The Family Forum: Planting a Seed
I recently accepted a job as creative director for a line of children’s books for an up and coming publisher in Arizona. It’s a dream job that allows me to work with authors and illustrators to develop fun and educational children’s books. I had to write a short bio about myself for the publisher’s website, and it got me thinking about what kind of books I was looking to develop for the company.
The answer came quickly: I’m looking for the books that I loved as a child. I’m looking for those books that introduced new worlds and characters and let me use my imagination. In today’s world, it would be the kind of stories that allows kids to unplug for a while and enjoy using their imaginations. It would include books thatmight require some thought, not just silly words thrown on a page with an illustration.
I also thought about why I loved books so much as a child (and as an adult). Again, the answer came quickly. My grandmother instilled in me a love of books.
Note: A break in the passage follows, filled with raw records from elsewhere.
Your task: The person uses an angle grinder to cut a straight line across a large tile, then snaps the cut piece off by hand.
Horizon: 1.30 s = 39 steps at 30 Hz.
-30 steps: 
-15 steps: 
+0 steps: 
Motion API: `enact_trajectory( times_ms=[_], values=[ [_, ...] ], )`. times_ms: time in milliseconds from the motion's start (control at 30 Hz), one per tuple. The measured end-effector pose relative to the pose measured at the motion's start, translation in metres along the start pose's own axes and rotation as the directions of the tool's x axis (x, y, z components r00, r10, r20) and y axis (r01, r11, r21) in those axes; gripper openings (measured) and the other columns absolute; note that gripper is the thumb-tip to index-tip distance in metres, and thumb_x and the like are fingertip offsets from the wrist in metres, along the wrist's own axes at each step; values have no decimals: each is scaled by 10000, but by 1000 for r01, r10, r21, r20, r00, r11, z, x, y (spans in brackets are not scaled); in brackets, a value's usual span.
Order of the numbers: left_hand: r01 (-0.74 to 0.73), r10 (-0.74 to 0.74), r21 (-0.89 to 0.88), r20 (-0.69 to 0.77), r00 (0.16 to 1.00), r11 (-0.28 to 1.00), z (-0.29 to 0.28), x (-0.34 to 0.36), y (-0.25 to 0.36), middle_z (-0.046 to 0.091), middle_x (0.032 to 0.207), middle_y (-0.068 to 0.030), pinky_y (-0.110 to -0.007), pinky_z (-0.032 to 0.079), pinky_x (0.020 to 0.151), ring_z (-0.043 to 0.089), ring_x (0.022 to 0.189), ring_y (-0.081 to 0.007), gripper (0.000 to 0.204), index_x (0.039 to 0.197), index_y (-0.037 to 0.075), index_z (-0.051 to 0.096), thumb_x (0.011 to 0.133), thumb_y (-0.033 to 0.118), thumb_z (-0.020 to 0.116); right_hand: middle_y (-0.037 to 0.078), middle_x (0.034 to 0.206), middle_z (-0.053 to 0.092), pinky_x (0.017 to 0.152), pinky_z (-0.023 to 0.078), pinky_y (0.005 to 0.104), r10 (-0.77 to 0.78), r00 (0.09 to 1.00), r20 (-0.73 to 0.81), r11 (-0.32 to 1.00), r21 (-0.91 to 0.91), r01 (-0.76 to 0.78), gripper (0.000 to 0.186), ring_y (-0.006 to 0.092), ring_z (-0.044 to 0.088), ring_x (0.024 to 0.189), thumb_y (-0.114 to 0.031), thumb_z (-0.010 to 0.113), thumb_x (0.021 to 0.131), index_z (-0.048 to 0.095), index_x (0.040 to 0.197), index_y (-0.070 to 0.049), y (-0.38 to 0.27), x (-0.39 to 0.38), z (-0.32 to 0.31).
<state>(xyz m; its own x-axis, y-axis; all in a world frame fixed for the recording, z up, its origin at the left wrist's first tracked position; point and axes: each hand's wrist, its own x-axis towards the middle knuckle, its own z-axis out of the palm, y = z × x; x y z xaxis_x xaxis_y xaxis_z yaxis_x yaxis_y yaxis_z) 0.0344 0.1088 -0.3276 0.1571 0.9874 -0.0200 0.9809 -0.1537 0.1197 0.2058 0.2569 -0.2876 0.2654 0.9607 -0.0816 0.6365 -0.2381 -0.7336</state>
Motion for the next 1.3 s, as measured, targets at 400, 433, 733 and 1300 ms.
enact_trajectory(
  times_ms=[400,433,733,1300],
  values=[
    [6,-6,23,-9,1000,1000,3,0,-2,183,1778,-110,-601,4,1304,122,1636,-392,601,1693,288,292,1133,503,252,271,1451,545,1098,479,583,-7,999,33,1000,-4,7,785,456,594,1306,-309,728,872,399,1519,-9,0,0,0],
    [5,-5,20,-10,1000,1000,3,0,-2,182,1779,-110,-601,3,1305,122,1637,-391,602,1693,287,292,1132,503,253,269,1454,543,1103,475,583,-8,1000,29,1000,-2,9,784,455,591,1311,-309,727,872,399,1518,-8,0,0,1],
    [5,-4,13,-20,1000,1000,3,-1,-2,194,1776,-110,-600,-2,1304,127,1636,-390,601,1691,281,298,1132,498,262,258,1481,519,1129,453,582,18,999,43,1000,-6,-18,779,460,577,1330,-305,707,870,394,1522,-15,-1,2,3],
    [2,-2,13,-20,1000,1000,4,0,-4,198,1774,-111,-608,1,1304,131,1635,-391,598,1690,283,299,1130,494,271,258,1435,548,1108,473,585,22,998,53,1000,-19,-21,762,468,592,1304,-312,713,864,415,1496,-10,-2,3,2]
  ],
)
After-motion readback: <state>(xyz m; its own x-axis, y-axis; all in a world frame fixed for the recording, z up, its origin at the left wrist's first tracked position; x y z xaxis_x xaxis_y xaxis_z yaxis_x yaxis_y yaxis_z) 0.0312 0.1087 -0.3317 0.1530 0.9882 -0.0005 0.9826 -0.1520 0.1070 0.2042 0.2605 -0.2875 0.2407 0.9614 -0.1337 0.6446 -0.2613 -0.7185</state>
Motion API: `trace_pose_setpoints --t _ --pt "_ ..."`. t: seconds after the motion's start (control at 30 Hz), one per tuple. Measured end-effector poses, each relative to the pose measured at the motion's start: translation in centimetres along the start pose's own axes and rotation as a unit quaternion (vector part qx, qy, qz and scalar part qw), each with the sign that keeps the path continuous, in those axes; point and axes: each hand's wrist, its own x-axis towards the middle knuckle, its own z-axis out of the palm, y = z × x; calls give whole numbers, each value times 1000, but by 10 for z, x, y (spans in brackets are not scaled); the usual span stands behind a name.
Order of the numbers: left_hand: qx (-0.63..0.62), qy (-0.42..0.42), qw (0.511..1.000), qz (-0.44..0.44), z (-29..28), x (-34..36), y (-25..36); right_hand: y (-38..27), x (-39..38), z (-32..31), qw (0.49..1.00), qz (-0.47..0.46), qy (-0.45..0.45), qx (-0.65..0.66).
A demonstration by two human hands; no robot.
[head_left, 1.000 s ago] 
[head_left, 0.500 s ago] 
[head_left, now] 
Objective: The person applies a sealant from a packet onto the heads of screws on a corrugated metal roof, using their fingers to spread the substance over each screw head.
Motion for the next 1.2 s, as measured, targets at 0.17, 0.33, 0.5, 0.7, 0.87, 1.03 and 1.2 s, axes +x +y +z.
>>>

I always looked forward to diving into the chest of books she had for me on my visits to her house. With the first book she ever read to me, she planted a seed. It was a seed that would grow and be nurtured (by her, my parents and many teachers), and would eventually turn into a passion.
I’ve done things to help my kids find their own passions. I’ve introduced them to them to many things. We’ve done things such as gardening, pole vaulting, space camp, and even digging for dinosaur bones at a real archaeological dig.
Try watching your kids, and learning from their reactions. Do you see a spark in your child when he or she is introduced to something specific? I’ve encouraged my children to step out of their comfort zones and experience new things. Sometimes the best fruit is out on the limb.
Once a child finds something they like, it’s hard for a parent to know when it’s time to push, encourage or just stay out of it. As a regular mom just like you, I don’t have any advice; I’m still learning this myself. But in my opinion, to do nothing about that spark would be far worse than doing too much.
A difficult thing for parents to remember as well is that your passion may not be your child’s passion. If we all loved the same things, then it would be a very dull, one-sided world.
So in this month of gratitude and Thanksgiving, consider asking yourself: what kind of seeds am I planting in my kids? Am I helping those seeds to grow?
For this holiday season, give your child something to be thankful for: a passion that will last a lifetime.
I will be forever grateful to my grandmother for taking the time to open me up to the world of books.